Blessed are the peacemakers.  Blessed are those who love their enemies.  Blessed are those who are able to find value and worth in the most obnoxious proclaimers of an opposing viewpoint. 

Blessed are those in our time who are willing to hear the voice of Jesus.

The Incognito Messiah

Monday, February 17, 2020

In this week’s reading, we begin to encounter what is one of the most surprising themes of the gospels.  As Mark 2:34 reports, “[Jesus] healed many who were sick with various diseases and drove out many demons.  And He would not permit the demons to speak, because they knew Him.”  Lest we think that this spiritual gag order is confined to demons, consider a text that will appear in our reading in several weeks, Mark 1:44.  There, after cleansing a leper, Jesus tells him, “See that you say nothing to anyone.” 

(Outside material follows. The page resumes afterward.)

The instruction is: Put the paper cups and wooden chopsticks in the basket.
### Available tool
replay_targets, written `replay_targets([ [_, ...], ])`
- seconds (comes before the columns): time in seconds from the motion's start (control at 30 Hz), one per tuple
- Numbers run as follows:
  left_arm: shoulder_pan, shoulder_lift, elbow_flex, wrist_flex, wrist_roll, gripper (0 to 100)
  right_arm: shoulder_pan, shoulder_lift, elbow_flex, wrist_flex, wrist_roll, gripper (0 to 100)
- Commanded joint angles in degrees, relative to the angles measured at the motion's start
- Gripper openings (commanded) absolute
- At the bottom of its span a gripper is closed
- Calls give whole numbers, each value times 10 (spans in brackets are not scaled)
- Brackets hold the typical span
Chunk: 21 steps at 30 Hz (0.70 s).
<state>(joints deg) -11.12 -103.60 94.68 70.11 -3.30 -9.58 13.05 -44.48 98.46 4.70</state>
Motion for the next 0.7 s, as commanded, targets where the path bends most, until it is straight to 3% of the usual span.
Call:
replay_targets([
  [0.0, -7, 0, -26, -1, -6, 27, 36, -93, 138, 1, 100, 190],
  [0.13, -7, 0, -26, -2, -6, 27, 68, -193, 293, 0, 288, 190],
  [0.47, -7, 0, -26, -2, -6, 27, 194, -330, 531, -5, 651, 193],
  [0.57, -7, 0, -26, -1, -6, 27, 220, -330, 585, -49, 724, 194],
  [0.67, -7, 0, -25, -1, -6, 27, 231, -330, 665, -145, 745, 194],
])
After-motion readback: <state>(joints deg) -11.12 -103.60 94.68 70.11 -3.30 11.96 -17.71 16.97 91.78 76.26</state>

The leper ignores Him, but that’s hardly the point.  It’s clear that Jesus, who later tells His followers to preach the gospel to every creature, is doing the best He can to suppress the truth about His identity.  What on earth is going on?

In order to understand this, we need to understand the urgent nature of Jesus’ ministry.  Today, we think of someone who obeyed the gospel three years ago as a new Christian--if not a babe in Christ, at least a kindergartner in Christ!  However, the entirety of Jesus’ ministry was only about three years long. 

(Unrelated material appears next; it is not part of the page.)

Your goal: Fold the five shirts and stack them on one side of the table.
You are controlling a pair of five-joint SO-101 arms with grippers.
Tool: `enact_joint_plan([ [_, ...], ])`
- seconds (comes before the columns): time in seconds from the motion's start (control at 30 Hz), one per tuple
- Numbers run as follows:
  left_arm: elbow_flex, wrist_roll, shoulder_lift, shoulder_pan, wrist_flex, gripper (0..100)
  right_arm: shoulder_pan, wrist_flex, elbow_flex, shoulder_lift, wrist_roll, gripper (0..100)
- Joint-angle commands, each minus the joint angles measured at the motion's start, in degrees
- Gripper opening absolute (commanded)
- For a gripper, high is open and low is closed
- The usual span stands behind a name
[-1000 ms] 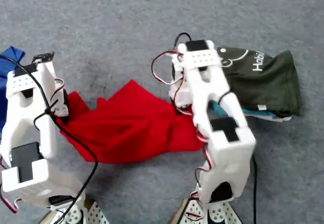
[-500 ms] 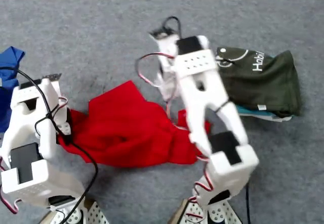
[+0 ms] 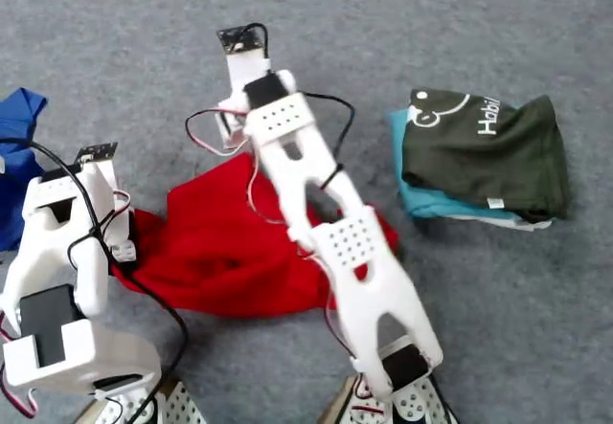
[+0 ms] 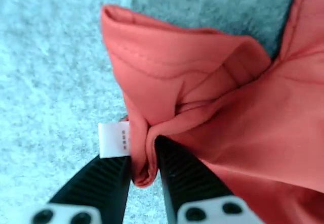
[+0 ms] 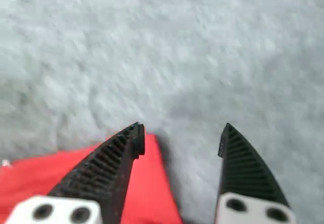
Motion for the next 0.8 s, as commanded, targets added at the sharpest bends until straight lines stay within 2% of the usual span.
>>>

Some of His disciples had been disciples of John; others were observant Jews.  Still others (at least Matthew, maybe more) had been irreligious.  Regardless of where they began, though, none of His followers were prepared for the transformation in their thinking that the gospel demanded.  They spent three years trying to drink from a spiritual fire hose!

Throughout His ministry, Jesus displays a painful awareness of how much His disciples have to learn and how little time He has to teach them.  It’s not hard to hear the impatience in His voice when He says to them in Mark 8:21, “Don’t you understand yet?”  Come on, people!  We don’t have time for your hard-heartedness!

Three years proved to be enough time to get the job done, even if all the disciples crater pretty spectacularly when Jesus is arrested and crucified.  One year, though, or even two?  It seems likely that Jesus’ ministry lasted for three years because He knew that it was the minimum amount of time that it would take for Him to prepare His disciples.  Jesus could raise the dead instantaneously, but changing hearts required three years of frustrating work (which is perversely reassuring to those of us who are in the heart-changing business!).

Those three years come to an end, of course, when the leaders of the Jewish nation decide that Jesus is an existential threat to them and must be killed.  They didn’t come to this conclusion on their own.  Jesus provoked them into it by raising Lazarus and challenging their authority on the very grounds of the temple itself. 

It was vitally important for the chief priests to decide to kill Jesus, but it was just as important that they not reach that decision too early.  If they did, it would have cut into that vital time He needed to teach His disciples.  I don’t think they could have killed Jesus early, but they certainly could have made it impossible for Him to teach publicly.

However, if the chief priests are deluged with reports of a prophet whom even the demons proclaim to be the Son of God, they might well move early.  Jesus, then, forbids them to speak not because the message is wrong, but because the time isn’t right.  He doesn’t want the narrative to spin out of His control.

Rather than being irrational, then, Jesus’ desire to conceal His identity makes perfect sense.  Not surprisingly, the Man who does all things well is able to keep the leaks to a minimum, to give Himself the time He needs to accomplish His mission.  Today, we are able to hear the gospel because Jesus kept too much of it from being proclaimed too soon.